• **Exercise prompt**
The listing below contains a span that opens with the line containing "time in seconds" and closes with the line containing "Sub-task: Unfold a". Return that span exactly.
Data Start Marker
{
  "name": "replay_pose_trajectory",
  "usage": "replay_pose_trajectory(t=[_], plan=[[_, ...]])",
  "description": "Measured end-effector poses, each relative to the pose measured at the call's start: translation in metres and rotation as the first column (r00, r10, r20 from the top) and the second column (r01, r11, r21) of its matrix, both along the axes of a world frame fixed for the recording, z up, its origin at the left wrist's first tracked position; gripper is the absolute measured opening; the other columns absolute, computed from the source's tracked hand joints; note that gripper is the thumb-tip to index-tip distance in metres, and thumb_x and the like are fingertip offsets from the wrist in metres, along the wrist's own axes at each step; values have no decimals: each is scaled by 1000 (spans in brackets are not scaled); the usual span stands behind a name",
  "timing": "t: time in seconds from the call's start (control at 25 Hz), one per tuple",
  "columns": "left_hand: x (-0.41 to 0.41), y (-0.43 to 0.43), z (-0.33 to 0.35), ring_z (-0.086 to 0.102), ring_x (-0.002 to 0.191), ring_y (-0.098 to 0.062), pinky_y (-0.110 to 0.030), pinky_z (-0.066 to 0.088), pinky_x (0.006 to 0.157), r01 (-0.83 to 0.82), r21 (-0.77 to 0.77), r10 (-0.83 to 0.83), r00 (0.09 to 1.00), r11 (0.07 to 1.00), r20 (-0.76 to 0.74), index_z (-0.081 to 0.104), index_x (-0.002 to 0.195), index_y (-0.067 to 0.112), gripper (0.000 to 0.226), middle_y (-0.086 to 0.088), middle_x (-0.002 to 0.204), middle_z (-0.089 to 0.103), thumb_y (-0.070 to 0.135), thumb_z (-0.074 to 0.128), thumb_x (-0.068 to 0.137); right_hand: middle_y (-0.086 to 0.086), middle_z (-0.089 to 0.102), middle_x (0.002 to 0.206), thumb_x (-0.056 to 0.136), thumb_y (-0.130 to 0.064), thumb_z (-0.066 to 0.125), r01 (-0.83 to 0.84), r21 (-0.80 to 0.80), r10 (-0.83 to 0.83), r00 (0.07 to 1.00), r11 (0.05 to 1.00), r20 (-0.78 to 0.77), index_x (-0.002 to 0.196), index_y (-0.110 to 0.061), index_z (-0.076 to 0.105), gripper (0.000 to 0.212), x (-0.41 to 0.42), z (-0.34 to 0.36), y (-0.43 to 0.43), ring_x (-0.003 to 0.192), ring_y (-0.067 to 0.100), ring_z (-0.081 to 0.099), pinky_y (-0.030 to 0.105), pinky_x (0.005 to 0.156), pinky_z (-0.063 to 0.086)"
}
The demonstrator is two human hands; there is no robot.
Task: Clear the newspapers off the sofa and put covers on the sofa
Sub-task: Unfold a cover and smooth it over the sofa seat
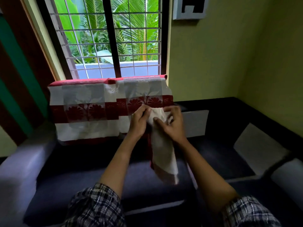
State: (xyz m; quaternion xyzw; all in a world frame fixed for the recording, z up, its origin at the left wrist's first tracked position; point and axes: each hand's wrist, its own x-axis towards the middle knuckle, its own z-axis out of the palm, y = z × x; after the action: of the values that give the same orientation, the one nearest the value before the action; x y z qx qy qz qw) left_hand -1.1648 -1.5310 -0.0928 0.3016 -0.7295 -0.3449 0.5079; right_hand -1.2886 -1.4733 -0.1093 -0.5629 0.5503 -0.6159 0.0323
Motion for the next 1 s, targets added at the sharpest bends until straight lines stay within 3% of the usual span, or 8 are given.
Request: replay_pose_trajectory(t=[0.08, 0.2, 0.32, 0.4, 0.64, 0.76, 0.88, 1.0], plan=[[-8, -22, -2, 47, 69, 4, -17, 39, 65, 124, 14, -125, 987, 992, 98, 55, 82, 15, 18, 8, 73, 51, 7, 44, 95, -3, 45, 128, 72, -34, 66, -236, 76, 241, 969, 969, -61, 128, -17, 44, 62, -22, 7, -27, 115, 1, 46, 10, 98, 34], [-15, -52, -7, 53, 80, 5, -18, 43, 75, 134, -40, -121, 965, 990, 235, 61, 96, 3, 16, 4, 84, 57, 8, 46, 95, -7, 50, 127, 82, -10, 62, -508, 286, 552, 828, 812, -99, 131, -15, 43, 53, -30, 12, -58, 118, -6, 46, 14, 101, 35], [-20, -80, -7, 58, 88, -21, -26, 40, 76, -63, -207, 115, 961, 976, 251, 62, 99, -1, 24, -11, 91, 63, 15, 46, 94, -14, 60, 92, 89, -19, 62, -414, 334, 467, 879, 847, -93, 99, -23, 58, 11, -34, 3, -83, 85, -8, 55, 12, 77, 42], [-21, -98, -4, 58, 89, -26, -25, 39, 76, -197, -260, 255, 944, 945, 211, 63, 98, -2, 25, -17, 94, 64, 15, 45, 95, -14, 53, 70, 90, -26, 61, -314, 423, 392, 914, 850, -108, 77, -27, 53, 15, -44, -8, -93, 63, -4, 50, 12, 61, 37], [-11, -141, 6, 59, 93, -31, -27, 39, 76, -443, -129, 452, 891, 887, 53, 63, 99, -4, 26, -22, 98, 65, 13, 44, 97, -1, 57, 74, 86, -26, 65, 4, 798, 262, 943, 603, -203, 82, -13, 66, 14, -89, -19, -112, 70, 9, 54, 26, 67, 39], [-13, -159, -2, 56, 103, -33, -31, 41, 84, -496, -94, 505, 840, 863, 197, 62, 103, -2, 21, -22, 108, 61, 11, 48, 94, 4, 57, 67, 82, -15, 70, -200, 791, 285, 958, 579, 34, 73, -1, 67, 17, -97, -10, -123, 60, 9, 53, 31, 64, 41], [-21, -152, -10, 59, 96, -26, -33, 48, 82, -329, -188, 360, 917, 926, 172, 64, 100, 5, 22, -14, 103, 62, 20, 66, 84, 10, 65, 73, 76, -12, 74, -318, 616, 114, 931, 721, 347, 83, 2, 69, 15, -85, 5, -133, 64, 16, 60, 31, 67, 52], [-38, -128, -16, 62, 70, -14, -27, 50, 64, 18, -35, -8, 964, 999, 266, 63, 89, 10, 32, 0, 79, 63, 41, 65, 82, 9, 64, 69, 82, -3, 62, -475, 445, 2, 686, 759, 728, 76, -3, 63, 6, -72, 23, -146, 58, 17, 60, 25, 57, 54]])
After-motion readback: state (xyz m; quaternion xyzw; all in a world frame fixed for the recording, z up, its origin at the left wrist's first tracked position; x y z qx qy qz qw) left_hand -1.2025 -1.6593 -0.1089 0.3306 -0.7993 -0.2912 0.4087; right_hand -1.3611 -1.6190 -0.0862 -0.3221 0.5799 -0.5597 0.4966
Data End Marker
• **Exercise result**
  "timing": "t: time in seconds from the call's start (control at 25 Hz), one per tuple",
  "columns": "left_hand: x (-0.41 to 0.41), y (-0.43 to 0.43), z (-0.33 to 0.35), ring_z (-0.086 to 0.102), ring_x (-0.002 to 0.191), ring_y (-0.098 to 0.062), pinky_y (-0.110 to 0.030), pinky_z (-0.066 to 0.088), pinky_x (0.006 to 0.157), r01 (-0.83 to 0.82), r21 (-0.77 to 0.77), r10 (-0.83 to 0.83), r00 (0.09 to 1.00), r11 (0.07 to 1.00), r20 (-0.76 to 0.74), index_z (-0.081 to 0.104), index_x (-0.002 to 0.195), index_y (-0.067 to 0.112), gripper (0.000 to 0.226), middle_y (-0.086 to 0.088), middle_x (-0.002 to 0.204), middle_z (-0.089 to 0.103), thumb_y (-0.070 to 0.135), thumb_z (-0.074 to 0.128), thumb_x (-0.068 to 0.137); right_hand: middle_y (-0.086 to 0.086), middle_z (-0.089 to 0.102), middle_x (0.002 to 0.206), thumb_x (-0.056 to 0.136), thumb_y (-0.130 to 0.064), thumb_z (-0.066 to 0.125), r01 (-0.83 to 0.84), r21 (-0.80 to 0.80), r10 (-0.83 to 0.83), r00 (0.07 to 1.00), r11 (0.05 to 1.00), r20 (-0.78 to 0.77), index_x (-0.002 to 0.196), index_y (-0.110 to 0.061), index_z (-0.076 to 0.105), gripper (0.000 to 0.212), x (-0.41 to 0.42), z (-0.34 to 0.36), y (-0.43 to 0.43), ring_x (-0.003 to 0.192), ring_y (-0.067 to 0.100), ring_z (-0.081 to 0.099), pinky_y (-0.030 to 0.105), pinky_x (0.005 to 0.156), pinky_z (-0.063 to 0.086)"
}
The demonstrator is two human hands; there is no robot.
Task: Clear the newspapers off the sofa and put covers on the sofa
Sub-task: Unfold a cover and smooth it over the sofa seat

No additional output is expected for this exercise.